PROBLEM TO WORK ON
Restate the records below word for word, leaving nothing out.

DATA TO PROCESS

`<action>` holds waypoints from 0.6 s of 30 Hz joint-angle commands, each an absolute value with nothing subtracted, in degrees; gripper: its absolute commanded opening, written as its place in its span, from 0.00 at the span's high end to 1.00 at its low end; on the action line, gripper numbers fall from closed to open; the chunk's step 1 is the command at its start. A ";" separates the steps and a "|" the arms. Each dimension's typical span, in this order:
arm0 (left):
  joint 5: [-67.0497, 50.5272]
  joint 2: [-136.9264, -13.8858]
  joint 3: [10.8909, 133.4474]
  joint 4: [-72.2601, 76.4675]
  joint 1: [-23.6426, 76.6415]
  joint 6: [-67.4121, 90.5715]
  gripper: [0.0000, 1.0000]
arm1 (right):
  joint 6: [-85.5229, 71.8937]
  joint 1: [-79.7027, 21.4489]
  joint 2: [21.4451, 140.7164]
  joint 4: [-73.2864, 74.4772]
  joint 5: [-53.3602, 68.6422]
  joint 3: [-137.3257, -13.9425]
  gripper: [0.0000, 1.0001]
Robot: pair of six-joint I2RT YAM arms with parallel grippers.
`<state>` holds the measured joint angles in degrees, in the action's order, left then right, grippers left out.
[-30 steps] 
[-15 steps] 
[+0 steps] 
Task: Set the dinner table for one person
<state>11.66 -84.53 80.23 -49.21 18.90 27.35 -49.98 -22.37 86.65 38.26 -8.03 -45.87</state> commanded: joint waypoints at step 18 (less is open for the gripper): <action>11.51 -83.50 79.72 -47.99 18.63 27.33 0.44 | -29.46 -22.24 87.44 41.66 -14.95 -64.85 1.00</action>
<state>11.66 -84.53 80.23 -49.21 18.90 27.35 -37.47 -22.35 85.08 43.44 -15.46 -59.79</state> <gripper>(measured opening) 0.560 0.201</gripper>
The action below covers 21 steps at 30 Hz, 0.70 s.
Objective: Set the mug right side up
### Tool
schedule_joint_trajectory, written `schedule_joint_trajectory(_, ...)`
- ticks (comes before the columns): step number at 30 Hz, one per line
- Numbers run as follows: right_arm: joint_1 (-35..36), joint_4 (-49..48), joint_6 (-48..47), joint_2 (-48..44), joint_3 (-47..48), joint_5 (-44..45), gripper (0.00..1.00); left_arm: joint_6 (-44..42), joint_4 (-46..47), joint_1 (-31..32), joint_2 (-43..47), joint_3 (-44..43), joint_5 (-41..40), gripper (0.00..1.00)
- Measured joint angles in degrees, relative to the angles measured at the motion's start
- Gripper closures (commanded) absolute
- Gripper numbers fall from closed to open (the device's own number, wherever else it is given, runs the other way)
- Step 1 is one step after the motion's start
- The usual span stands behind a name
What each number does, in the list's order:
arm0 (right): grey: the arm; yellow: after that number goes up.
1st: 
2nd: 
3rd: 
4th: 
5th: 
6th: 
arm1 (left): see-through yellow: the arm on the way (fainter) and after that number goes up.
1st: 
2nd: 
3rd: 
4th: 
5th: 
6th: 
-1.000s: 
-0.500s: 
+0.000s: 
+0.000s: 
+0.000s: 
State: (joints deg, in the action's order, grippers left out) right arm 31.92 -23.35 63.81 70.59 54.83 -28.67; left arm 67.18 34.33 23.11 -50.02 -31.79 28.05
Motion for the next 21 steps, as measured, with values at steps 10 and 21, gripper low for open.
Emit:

ANSWER TO THIS EXERCISE
`<action>` holds waypoints from 0.6 s of 30 Hz joint-angle commands, each an absolute value with nothing subtracted, in degrees; gripper: its absolute commanded opening, written as its place in its span, from 0.00 at the span's high end to 1.00 at its low end; on the action line, gripper numbers fall from closed to open; the chunk's step 1 is the command at its start. A ";" separates the steps and a "|" the arms. Each dimension's typical span, in this order:
arm0 (left):
  joint 5: [-67.0497, 50.5272]
  joint 2: [-136.9264, -13.8858]
  joint 3: [10.8909, 133.4474]
  joint 4: [-72.2601, 76.4675]
  joint 1: [-23.6426, 76.6415]
  joint 6: [-67.4121, 90.5715]
  gripper: [0.0000, 1.0000]
arm1 (right):
  joint 6: [-85.5229, 71.8937]
  joint 1: [-79.7027, 21.4489]
  joint 2: [21.4451, 140.7164]
  joint 4: [-73.2864, 74.4772]
  joint 5: [-53.3602, 68.6422]
  joint 3: [-137.3257, -13.9425]
  gripper: [0.0000, 1.0001]
Robot: pair of six-joint I2RT YAM arms with parallel grippers.
`<state>` holds the measured joint angles in degrees, in the action's order, left then right, grippers left out.
[-30 steps] 
[-15 steps] 
[+0 steps] 
Task: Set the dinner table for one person
<state>11.66 -84.53 80.23 -49.21 18.90 27.35 -49.98 -22.37 86.65 38.26 -8.03 -45.87</state> commanded: joint waypoints at step 18 (less is open for the gripper): <action>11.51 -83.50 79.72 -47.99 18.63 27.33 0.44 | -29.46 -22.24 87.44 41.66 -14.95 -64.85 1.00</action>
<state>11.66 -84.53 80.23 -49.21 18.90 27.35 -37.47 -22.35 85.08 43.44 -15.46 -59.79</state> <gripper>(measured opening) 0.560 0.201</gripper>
The action below covers 21 steps at 30 Hz, 0.70 s.
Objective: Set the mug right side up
### Tool
schedule_joint_trajectory, written `schedule_joint_trajectory(_, ...)`
- ticks (comes before the columns): step number at 30 Hz, one per line
- Numbers run as follows: right_arm: joint_1 (-35..36), joint_4 (-49..48), joint_6 (-48..47), joint_2 (-48..44), joint_3 (-47..48), joint_5 (-44..45), gripper (0.00..1.00); left_arm: joint_6 (-44..42), joint_4 (-46..47), joint_1 (-31..32), joint_2 (-43..47), joint_3 (-44..43), joint_5 (-41..40), gripper (0.00..1.00)
- Measured joint angles in degrees, relative to the angles measured at the motion's start
- Gripper closures (commanded) absolute
- Gripper numbers fall from closed to open (the device's own number, wherever else it is given, runs the other way)
- Step 1 is one step after the motion's start
- The usual span stands behind a name
What each number does, in the list's order:
arm0 (right): grey: the arm; yellow: after that number goes up.
1st: 
2nd: 
3rd: 
4th: 
5th: 
6th: 
arm1 (left): see-through yellow: the arm on the way (fainter) and after that number goes up.
1st: 
2nd: 
3rd: 
4th: 
5th: 
6th: 
-1.000s: 
-0.500s: 
+0.000s: 
+0.000s: 
+0.000s: 
State: (joints deg, in the action's order, grippers left out) right arm 31.92 -23.35 63.81 70.59 54.83 -28.67; left arm 67.18 34.33 23.11 -50.02 -31.79 28.05
Motion for the next 21 steps, as measured, with values at steps 10 and 21, gripper low for open.
Emit:

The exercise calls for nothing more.